I love Chinese & Ayurvedic herbs, and I have been using them for most of my career with great success. Traditionally taken as a tea, these herbs can be pretty arduous for the taste buds and tough to endure, not to mention the many hours to boil them up.

Adding seaweed to your diet is also a tremendous hormonal balancer, particularly for the thyroid, for it is high in iodine, and you can buy dulse and seaweed flakes to add to salads and stir fry. You can also make yummy homemade sushi rolls with fish and avocado, swap the rice for quinoa, or opt for black or brown rice to keep your GI index down.

 

Improve Your Sleep.

Low quality or limited amount of regular sleep is linked to inflammation, and hormonal imbalances can reduce the body’s ability to heal during the night, leading to excessive stress, a natural enemy of hormonal balance.

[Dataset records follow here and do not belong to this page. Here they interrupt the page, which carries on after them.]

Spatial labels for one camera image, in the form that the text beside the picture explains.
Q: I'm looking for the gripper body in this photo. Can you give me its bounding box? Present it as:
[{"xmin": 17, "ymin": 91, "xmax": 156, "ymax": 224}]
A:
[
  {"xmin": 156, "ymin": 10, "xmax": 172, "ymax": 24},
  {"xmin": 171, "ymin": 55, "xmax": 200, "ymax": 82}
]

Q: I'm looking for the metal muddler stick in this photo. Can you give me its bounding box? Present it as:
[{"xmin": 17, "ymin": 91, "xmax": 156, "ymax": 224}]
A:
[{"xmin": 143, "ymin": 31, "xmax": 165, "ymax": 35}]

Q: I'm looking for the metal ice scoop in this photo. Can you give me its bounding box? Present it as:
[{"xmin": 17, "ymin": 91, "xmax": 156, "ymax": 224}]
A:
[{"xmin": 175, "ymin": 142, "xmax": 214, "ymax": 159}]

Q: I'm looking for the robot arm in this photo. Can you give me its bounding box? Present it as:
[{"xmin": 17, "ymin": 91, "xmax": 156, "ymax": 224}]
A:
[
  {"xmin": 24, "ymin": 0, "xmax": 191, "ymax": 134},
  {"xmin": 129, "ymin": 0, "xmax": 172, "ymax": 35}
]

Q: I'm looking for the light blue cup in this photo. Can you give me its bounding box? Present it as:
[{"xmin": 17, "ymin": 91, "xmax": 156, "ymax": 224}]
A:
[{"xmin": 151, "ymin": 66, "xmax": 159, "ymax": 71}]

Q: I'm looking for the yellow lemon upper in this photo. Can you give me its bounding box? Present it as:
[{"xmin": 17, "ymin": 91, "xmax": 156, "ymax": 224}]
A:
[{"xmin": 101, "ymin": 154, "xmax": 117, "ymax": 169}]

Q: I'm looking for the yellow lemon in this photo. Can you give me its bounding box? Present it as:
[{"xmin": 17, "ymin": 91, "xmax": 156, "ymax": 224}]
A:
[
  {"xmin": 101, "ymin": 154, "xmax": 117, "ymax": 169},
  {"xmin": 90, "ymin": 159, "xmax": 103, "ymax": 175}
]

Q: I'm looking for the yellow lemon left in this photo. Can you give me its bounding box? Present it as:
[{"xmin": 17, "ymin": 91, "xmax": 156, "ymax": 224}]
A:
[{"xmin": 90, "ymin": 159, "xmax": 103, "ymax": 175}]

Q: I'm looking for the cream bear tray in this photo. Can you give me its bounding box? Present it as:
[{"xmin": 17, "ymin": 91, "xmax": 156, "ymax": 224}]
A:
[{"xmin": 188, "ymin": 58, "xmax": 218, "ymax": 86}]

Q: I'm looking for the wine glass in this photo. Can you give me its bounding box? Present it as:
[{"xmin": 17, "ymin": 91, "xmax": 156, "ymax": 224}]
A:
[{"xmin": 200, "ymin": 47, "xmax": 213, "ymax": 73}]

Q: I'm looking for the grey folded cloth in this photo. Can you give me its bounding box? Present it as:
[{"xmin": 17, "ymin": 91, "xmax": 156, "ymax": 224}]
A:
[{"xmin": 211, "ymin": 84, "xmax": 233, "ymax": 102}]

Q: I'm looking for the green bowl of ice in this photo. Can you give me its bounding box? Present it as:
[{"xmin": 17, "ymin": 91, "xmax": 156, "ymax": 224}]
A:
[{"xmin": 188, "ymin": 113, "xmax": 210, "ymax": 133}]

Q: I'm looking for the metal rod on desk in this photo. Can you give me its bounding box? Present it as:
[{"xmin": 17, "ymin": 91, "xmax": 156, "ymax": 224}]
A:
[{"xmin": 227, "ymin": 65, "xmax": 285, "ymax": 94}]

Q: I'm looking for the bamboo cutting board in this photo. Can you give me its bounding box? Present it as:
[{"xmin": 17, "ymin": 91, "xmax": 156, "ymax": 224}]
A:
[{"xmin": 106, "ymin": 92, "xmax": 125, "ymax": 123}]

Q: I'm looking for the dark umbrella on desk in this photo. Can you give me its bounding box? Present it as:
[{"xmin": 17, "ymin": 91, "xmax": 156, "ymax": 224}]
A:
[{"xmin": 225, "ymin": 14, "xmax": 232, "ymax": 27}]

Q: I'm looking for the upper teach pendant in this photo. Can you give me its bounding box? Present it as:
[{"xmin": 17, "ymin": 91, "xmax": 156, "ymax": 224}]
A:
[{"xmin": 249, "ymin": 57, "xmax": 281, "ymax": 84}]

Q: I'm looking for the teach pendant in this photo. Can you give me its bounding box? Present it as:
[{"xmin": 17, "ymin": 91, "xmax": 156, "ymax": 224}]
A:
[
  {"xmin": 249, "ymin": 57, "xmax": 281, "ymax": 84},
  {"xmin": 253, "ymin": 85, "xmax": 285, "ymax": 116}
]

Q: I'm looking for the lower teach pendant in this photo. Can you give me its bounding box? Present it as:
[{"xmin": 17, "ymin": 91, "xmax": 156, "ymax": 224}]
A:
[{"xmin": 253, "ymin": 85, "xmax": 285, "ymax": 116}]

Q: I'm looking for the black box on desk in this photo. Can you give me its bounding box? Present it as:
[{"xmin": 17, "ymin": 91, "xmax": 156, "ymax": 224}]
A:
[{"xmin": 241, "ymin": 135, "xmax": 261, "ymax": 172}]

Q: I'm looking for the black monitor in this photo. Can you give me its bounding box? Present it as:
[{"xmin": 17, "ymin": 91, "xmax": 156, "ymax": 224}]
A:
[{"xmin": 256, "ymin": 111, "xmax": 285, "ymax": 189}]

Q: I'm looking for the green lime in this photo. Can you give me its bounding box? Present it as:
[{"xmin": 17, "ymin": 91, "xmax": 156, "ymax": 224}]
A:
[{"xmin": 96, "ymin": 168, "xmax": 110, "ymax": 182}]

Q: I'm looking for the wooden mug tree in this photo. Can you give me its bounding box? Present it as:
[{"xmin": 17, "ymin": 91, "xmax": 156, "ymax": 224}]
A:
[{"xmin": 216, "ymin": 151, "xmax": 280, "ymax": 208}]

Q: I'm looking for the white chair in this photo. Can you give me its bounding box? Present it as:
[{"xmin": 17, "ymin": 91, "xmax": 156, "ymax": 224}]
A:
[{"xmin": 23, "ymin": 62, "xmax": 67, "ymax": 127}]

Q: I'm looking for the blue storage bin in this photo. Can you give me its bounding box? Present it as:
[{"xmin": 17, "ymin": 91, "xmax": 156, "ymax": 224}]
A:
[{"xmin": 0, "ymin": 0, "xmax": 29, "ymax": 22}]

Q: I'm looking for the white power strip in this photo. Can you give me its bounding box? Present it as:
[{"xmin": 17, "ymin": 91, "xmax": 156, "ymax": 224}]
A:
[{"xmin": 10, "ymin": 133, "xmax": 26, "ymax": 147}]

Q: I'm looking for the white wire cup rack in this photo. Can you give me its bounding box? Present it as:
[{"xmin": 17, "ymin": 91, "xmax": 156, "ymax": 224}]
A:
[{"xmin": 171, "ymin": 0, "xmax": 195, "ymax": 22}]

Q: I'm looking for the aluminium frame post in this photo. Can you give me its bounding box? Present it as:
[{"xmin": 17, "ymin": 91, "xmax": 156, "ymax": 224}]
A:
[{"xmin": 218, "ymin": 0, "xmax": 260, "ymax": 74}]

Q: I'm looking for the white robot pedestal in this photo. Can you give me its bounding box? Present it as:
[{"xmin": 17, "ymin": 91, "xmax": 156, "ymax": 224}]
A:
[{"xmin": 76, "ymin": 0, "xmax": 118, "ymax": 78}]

Over many years, I have seen sleep as a significant catalyst in reducing the endocrine system’s entire function. So how much is enough? We are all different, but the classic 8 hours is a great start and keeping the temperature cool at around 17-20 degrees celsius.Ultimately you need to wake up feeling refreshed, and you need to work out what is your optimum, but most need 6-10 hours a night to feel well.

I love wind-down rituals like an Epsom salt bath, essential oil and the Sleep Welle Calming Tea I formulated for WelleCo, to support deep restorative sleep.


Use Less Plastics.

Plastics are hormonal disruptors, so increase your green vegetables and reduce exposure to plastics from water bottles and storage containers. I recommend to never use plastics when serving or warming food. Using glass, ceramic or stainless steel is best. Sometimes, especially with kids, plastic water bottles are necessary, so choose the PBA and toxic-free varieties but still keep them out of the direct sun and heat.

Broccoli, Cabbage and Brussel Sprouts are cruciferous vegetables that contain Indole-3-Carbinol, which helps the liver metabolise oestrogen. It’s best to steam cruciferous vegetables, avoiding the goitrogens present in their raw state.

 

Increase Foods High in Vitamin C.

Plant-based Vitamin C helps with wound healing if you have hormone-related acne and is excellent for fertility. It triggers regular ovulation in women and can increase sperm quality in men.

Plant-based vitamin C with Citrus Bioflavonoids has been shown to reduce menopause symptoms, including hot flushes, leg cramps, sexual and mood disorders, and hair and memory loss.

Vitamin C foods also help your body absorb iron, an essential nutrient for women. Grapefruits and other citrus fruits, kiwis, guava, cherries, berries, and kale are excellent sources. Pumpkin Seeds are also high in Vitamin C, and as a bonus, they are anti-parasitic and even increase in zinc, an essential nutrient for reproduction in both men and women.